● AIM OF THE EXERCISE: Output, word for word, each line from the one with "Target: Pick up" through the end of the listing below, excluding every picture.

● SUPPLIED MATERIAL:
--------------------
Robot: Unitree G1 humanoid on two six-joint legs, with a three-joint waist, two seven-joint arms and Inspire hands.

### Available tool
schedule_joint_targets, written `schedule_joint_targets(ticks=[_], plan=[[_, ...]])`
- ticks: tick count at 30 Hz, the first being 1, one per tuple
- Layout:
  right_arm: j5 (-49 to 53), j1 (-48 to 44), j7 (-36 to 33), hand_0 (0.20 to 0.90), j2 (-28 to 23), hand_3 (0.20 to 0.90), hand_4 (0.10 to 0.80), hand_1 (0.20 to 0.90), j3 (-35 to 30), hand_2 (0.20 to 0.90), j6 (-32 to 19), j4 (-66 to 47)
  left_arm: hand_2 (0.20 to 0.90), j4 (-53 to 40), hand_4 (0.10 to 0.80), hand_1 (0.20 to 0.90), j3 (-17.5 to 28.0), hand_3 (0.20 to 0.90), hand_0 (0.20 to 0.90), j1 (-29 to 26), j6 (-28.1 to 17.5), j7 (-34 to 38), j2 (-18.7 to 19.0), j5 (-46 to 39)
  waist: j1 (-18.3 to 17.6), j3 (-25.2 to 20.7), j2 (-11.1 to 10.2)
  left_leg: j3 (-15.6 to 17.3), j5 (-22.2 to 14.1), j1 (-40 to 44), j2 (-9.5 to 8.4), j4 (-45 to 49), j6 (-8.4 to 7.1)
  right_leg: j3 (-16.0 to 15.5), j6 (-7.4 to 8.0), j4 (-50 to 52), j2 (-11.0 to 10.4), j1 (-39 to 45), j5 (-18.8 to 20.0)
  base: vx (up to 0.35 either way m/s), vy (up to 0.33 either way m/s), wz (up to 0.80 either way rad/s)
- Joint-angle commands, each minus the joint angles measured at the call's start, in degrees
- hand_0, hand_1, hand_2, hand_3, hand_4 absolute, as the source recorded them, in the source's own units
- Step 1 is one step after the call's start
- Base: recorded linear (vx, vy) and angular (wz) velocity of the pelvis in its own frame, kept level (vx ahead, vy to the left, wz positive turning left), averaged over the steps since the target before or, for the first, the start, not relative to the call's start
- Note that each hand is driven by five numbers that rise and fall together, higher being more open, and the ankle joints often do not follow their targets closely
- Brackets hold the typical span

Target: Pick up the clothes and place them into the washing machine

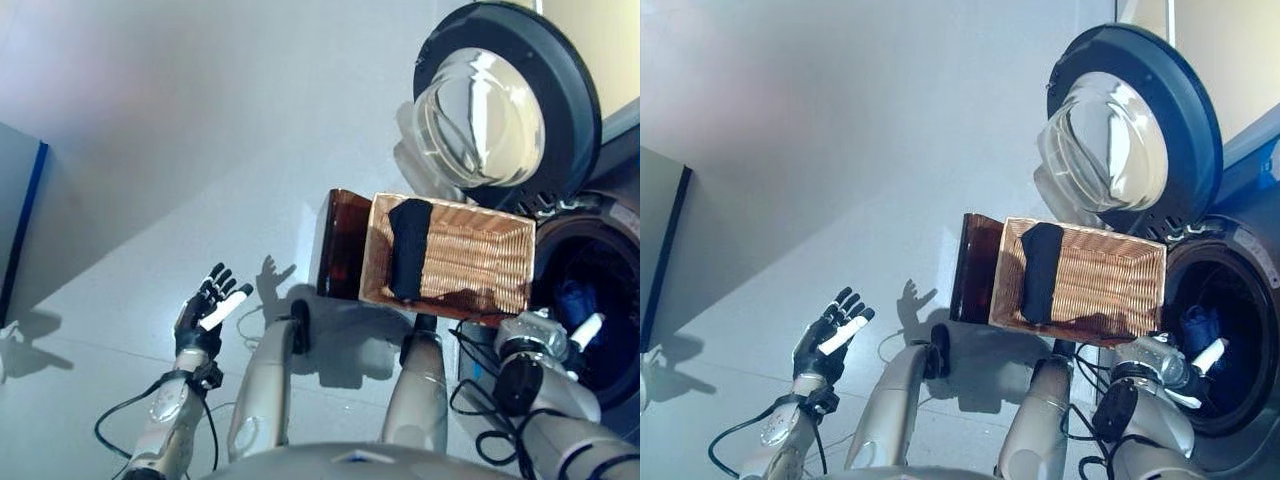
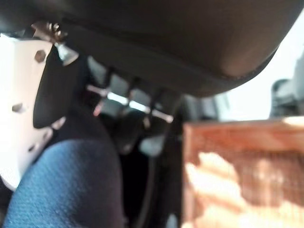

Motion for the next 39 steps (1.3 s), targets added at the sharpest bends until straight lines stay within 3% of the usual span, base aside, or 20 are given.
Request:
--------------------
● SOLUTION FOR THIS TASK:
Target: Pick up the clothes and place them into the washing machine


Motion for the next 39 steps (1.3 s), targets added at the sharpest bends until straight lines stay within 3% of the usual span, base aside, or 20 are given.
Request:

No further output will be produced for this exercise.